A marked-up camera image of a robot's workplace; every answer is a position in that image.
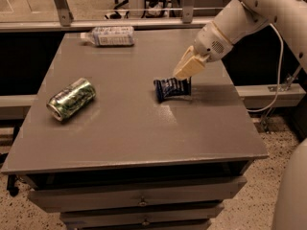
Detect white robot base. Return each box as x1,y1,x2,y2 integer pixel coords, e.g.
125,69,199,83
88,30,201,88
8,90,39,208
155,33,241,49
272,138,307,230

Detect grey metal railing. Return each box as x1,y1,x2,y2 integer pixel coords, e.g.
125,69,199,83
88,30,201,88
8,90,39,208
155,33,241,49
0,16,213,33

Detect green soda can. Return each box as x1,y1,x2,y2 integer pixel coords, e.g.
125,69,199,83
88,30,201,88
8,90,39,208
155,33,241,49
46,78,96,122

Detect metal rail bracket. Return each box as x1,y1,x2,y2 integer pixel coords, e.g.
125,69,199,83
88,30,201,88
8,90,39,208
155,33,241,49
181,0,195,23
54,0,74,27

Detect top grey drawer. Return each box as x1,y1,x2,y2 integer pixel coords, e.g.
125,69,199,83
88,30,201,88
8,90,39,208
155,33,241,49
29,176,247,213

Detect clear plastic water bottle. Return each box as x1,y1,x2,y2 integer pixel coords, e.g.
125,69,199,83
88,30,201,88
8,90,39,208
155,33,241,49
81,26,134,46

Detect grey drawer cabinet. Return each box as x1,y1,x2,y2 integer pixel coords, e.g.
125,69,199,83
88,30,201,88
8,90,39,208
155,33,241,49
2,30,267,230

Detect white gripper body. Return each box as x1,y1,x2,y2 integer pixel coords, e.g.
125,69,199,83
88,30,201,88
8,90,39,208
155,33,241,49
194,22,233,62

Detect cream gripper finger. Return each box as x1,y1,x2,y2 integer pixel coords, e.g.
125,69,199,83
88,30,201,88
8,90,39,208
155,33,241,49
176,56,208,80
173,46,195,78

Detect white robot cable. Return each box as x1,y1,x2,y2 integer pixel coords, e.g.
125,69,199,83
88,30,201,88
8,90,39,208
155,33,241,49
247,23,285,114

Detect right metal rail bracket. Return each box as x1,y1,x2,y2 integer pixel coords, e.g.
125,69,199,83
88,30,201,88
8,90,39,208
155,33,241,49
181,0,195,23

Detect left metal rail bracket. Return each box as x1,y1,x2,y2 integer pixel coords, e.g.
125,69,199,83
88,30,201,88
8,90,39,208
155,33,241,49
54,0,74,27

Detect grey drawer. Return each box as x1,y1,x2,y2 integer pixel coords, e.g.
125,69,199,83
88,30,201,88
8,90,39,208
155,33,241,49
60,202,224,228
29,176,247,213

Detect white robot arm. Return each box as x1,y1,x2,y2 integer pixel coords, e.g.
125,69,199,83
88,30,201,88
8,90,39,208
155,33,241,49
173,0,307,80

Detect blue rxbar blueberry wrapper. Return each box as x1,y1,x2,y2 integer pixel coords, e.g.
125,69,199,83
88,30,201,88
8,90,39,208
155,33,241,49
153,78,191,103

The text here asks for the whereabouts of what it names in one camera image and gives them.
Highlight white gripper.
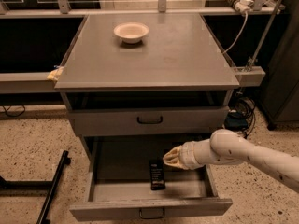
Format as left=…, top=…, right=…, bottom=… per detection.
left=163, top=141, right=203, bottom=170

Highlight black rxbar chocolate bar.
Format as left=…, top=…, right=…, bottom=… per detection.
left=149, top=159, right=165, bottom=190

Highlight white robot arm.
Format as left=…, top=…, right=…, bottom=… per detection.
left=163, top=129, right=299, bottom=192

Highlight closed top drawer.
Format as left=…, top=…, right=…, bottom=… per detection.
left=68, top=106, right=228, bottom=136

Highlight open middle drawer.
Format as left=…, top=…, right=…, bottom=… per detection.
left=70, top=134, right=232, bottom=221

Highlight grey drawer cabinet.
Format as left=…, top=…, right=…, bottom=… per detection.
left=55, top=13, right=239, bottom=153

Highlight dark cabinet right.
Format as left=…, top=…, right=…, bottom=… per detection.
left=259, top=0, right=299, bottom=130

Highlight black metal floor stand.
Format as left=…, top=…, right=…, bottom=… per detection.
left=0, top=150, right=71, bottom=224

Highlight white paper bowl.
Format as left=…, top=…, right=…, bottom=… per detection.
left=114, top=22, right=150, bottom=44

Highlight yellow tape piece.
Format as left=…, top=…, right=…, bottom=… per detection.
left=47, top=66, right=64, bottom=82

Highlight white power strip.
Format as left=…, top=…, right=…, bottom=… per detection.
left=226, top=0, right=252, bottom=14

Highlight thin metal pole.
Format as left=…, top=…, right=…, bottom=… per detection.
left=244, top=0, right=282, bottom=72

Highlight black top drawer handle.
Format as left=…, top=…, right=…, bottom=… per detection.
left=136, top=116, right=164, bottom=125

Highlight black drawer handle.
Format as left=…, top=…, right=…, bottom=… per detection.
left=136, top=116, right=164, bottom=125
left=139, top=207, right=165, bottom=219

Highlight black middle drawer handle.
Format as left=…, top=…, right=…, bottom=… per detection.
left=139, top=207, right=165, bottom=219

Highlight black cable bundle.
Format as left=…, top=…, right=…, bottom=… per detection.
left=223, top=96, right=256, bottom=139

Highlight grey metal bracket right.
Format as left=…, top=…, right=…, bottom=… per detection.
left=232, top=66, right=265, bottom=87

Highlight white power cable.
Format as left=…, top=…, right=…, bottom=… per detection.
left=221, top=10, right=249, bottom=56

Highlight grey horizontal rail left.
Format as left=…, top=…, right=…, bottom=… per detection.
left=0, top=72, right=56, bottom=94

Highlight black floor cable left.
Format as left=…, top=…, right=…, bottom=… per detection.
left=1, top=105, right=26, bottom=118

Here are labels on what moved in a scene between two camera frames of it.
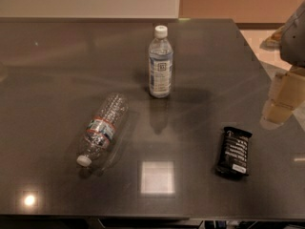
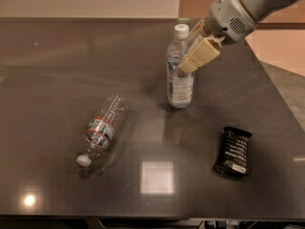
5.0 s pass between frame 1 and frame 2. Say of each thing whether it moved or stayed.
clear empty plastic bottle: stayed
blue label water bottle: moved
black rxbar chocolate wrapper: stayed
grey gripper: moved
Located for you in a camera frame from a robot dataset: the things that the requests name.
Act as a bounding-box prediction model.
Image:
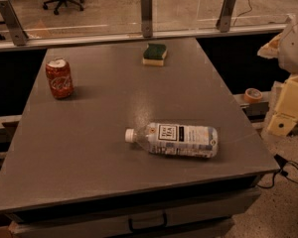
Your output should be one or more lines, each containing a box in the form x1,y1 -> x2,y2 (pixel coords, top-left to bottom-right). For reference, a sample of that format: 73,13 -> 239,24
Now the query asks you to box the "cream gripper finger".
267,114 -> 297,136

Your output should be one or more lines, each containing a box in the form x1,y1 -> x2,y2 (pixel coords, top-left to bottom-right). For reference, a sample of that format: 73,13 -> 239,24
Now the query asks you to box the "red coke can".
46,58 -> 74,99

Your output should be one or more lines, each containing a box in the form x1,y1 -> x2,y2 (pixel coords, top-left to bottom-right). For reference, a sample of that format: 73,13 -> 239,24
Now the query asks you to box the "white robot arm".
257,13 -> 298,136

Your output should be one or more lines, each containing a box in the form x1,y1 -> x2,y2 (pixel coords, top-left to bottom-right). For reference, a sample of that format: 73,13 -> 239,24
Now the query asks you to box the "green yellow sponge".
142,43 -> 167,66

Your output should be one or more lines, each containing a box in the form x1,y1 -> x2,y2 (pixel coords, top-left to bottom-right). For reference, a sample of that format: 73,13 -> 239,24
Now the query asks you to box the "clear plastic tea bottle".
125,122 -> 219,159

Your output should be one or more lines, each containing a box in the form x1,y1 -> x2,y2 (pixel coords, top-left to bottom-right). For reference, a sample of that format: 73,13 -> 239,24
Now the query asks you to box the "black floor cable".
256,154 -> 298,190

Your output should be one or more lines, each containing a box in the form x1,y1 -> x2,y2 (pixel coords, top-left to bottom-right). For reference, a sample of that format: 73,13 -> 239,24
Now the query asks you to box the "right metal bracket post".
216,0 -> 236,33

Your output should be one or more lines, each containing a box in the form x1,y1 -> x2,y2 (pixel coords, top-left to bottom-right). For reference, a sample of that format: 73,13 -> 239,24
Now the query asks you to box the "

---

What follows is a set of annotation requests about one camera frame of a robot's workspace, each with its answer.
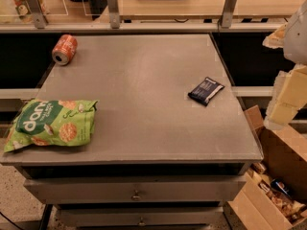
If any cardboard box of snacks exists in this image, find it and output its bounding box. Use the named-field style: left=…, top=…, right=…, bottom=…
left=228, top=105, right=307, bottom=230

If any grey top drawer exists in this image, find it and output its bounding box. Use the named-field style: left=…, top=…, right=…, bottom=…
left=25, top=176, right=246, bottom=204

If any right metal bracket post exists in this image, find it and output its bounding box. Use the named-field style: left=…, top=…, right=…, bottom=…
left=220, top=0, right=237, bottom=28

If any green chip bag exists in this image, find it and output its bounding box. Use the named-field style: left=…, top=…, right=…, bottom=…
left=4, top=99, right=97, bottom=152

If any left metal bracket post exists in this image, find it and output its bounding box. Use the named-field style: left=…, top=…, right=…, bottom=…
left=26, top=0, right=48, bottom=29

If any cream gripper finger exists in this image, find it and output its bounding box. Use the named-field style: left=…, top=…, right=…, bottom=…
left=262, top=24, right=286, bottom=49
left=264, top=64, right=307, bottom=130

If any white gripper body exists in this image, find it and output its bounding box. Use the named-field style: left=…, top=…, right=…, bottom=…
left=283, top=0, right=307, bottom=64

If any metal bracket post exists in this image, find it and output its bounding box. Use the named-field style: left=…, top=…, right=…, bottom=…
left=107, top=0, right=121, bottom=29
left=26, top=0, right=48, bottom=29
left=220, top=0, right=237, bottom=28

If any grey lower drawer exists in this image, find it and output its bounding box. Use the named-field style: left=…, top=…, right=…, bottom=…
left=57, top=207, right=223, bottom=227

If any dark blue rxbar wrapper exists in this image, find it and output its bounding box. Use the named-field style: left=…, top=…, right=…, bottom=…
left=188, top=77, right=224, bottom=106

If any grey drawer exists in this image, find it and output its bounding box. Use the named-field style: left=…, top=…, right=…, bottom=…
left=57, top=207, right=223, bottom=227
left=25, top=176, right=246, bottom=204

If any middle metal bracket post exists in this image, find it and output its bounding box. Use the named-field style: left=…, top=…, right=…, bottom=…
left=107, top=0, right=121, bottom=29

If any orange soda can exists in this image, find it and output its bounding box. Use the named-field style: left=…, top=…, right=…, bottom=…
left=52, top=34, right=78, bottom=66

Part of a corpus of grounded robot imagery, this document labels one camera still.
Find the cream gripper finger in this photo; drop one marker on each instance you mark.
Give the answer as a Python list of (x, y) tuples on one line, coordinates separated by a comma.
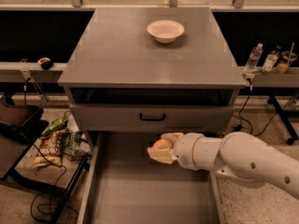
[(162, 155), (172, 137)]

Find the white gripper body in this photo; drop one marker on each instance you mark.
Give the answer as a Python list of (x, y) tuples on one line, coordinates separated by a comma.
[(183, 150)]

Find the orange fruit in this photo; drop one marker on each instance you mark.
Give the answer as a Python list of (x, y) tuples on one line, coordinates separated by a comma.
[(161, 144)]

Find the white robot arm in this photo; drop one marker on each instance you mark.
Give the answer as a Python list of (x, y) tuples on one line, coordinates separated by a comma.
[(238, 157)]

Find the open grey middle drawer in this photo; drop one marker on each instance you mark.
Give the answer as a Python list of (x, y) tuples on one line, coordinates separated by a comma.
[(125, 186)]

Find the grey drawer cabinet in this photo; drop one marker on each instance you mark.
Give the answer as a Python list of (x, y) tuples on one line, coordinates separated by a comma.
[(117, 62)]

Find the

*TASK DESCRIPTION*.
Starting from the data above, filter for lines with "marker" and copy each one.

*COMPLETED TASK*.
Find the cream gripper finger in this photo; drop one marker on each instance you mark.
Find the white gripper body in this photo; drop one marker on each instance you mark.
Find the orange fruit in this photo; drop one marker on each instance you mark.
Find the white robot arm in this photo; drop one marker on each instance you mark.
Find the open grey middle drawer in this photo; drop one marker on each instance you mark.
Find the grey drawer cabinet in this photo; drop one marker on each instance you mark.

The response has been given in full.